System Administration & Network Administration
linux filesystems lvm multipath
Updated Sun, 28 Aug 2022 03:50:11 GMT

Create file system on multipath volume


I'm completely new to linux admin and file system. Recently we acquired an HP MSA P2000 san. I've setup the disk into a vdisk and created 3 volumes on it. On Centos 7, I've also setup the multipath mapper and have those volumes mapped into /dev/mapper/mpatha, mpathb and mpathc.
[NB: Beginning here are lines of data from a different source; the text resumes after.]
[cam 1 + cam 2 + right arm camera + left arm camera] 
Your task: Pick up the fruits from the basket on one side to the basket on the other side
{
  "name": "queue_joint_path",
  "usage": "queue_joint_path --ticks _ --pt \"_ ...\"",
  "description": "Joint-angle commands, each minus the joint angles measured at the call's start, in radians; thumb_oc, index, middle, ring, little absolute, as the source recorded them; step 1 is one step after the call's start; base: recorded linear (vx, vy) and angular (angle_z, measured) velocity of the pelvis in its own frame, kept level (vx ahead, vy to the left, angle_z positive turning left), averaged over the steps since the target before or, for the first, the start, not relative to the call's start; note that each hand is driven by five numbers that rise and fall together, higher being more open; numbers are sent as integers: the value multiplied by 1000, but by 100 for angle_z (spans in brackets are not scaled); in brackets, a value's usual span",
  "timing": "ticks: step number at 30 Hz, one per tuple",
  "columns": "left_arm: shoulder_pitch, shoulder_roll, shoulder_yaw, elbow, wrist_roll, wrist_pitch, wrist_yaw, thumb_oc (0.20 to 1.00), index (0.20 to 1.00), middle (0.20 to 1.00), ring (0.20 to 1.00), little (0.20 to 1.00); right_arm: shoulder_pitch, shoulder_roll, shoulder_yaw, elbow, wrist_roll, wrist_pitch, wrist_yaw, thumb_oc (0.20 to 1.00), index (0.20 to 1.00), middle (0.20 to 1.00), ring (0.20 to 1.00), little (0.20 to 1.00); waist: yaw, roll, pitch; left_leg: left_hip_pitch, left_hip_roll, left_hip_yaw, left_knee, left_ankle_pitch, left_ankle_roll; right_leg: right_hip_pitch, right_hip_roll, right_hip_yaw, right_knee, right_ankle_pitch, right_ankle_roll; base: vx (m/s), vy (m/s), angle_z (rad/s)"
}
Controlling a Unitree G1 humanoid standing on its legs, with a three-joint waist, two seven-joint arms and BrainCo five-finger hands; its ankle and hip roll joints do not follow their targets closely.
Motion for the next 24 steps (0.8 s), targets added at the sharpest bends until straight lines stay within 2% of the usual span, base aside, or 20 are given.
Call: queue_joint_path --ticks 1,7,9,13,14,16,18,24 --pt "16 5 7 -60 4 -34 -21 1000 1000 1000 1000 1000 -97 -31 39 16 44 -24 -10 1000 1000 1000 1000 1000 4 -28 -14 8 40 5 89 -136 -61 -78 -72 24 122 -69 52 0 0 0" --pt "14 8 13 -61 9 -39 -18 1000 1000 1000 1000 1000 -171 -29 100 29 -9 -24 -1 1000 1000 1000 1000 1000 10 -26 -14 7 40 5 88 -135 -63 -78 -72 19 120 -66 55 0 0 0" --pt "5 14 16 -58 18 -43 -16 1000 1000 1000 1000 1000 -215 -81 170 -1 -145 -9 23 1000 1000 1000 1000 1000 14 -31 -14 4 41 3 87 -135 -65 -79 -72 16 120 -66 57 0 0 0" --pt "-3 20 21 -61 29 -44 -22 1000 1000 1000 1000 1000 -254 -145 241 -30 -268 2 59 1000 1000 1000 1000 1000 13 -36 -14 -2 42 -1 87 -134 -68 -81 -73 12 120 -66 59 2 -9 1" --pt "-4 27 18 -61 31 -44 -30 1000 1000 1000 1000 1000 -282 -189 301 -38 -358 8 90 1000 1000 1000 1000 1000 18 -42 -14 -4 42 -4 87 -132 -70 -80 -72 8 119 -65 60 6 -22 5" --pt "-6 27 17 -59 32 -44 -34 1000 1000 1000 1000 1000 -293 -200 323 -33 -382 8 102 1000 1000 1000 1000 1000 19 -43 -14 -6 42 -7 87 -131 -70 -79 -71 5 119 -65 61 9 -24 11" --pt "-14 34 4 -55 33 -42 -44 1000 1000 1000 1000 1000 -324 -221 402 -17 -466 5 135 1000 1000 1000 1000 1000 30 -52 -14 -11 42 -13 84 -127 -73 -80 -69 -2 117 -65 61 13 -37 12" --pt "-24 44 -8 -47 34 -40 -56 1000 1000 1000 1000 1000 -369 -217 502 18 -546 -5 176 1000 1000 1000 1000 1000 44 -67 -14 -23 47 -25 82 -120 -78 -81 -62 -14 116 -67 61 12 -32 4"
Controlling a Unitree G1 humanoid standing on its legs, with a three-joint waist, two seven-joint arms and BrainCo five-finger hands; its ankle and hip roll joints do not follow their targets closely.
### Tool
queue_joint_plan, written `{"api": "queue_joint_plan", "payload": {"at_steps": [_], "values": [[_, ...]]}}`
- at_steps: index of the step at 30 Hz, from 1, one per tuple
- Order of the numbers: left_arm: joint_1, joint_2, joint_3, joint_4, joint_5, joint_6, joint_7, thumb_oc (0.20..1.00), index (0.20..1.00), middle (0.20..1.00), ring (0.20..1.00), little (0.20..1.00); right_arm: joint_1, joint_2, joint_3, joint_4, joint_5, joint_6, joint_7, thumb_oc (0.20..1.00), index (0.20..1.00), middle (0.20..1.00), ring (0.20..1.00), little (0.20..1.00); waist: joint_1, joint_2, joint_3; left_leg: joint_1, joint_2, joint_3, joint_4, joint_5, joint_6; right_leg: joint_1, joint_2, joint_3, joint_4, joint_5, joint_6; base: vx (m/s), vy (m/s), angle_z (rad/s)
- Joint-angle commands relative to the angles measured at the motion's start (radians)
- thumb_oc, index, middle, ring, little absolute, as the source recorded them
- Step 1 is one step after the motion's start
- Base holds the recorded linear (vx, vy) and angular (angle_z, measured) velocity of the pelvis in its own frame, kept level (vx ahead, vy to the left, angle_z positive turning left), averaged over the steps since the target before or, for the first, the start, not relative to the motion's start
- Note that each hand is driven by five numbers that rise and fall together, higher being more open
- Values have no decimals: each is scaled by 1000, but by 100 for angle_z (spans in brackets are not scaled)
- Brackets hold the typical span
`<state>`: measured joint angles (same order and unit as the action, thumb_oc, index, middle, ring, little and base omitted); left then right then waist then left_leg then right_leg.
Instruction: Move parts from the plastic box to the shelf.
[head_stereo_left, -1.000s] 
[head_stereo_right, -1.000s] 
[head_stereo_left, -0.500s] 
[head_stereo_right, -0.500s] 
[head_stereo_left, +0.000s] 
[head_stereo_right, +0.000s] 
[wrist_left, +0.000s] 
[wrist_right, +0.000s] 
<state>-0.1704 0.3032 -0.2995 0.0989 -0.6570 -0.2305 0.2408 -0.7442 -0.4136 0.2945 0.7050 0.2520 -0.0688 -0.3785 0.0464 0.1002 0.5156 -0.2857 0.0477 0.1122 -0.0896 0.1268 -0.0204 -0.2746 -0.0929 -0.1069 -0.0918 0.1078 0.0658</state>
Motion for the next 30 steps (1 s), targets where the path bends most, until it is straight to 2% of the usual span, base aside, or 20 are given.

I saw on a couple of web site that they do the following: (whichever is the underlying disk of e.g. mpatha)

 # fdisk /dev/sdd
 # kpartx -a /dev/mapper/mpatha
 # mkfs.ext3 /dev/mapper/mpathap1

to format the disk. Redhat DM multipath document recommend

 # pvcreate /dev/mapper/mpatha

to create an LVM volume.

My question is

  1. For the former, when the volume is expanded later, do I need to backup and fdisk, mkfs the entire /dev/sdd again?
  2. For the latter, it seems like vdisk and volume creation is already managed by the HP P2000 disk management tool, it seems I don't really need to further create partitions/volumes on top of it. Should I probably not LVM here, no?
  3. What's the right thing to do? do I really need to 'format' and initialize a further partition?



Solution

1. For the former, when the volume is expanded later, do I need to backup and fdisk, mkfs the entire /dev/sdd again?

You don't

pvcreate /dev/mapper/mpatha

But instead

pvcreate /dev/mapper/mpatha1

Then when you expand your disk, you do a fdisk to create a new partition and you do a>

pvcreate /dev/mapper/mpatha2
vgextend VOLGROUPNAME /dev/mapper/mpatha2

2.For the latter, it seems like vdisk and volume creation is already managed by the HP P2000 disk management tool, it seems I don't really need to further create partitions/volumes on top of it. Should I probably not LVM here, no?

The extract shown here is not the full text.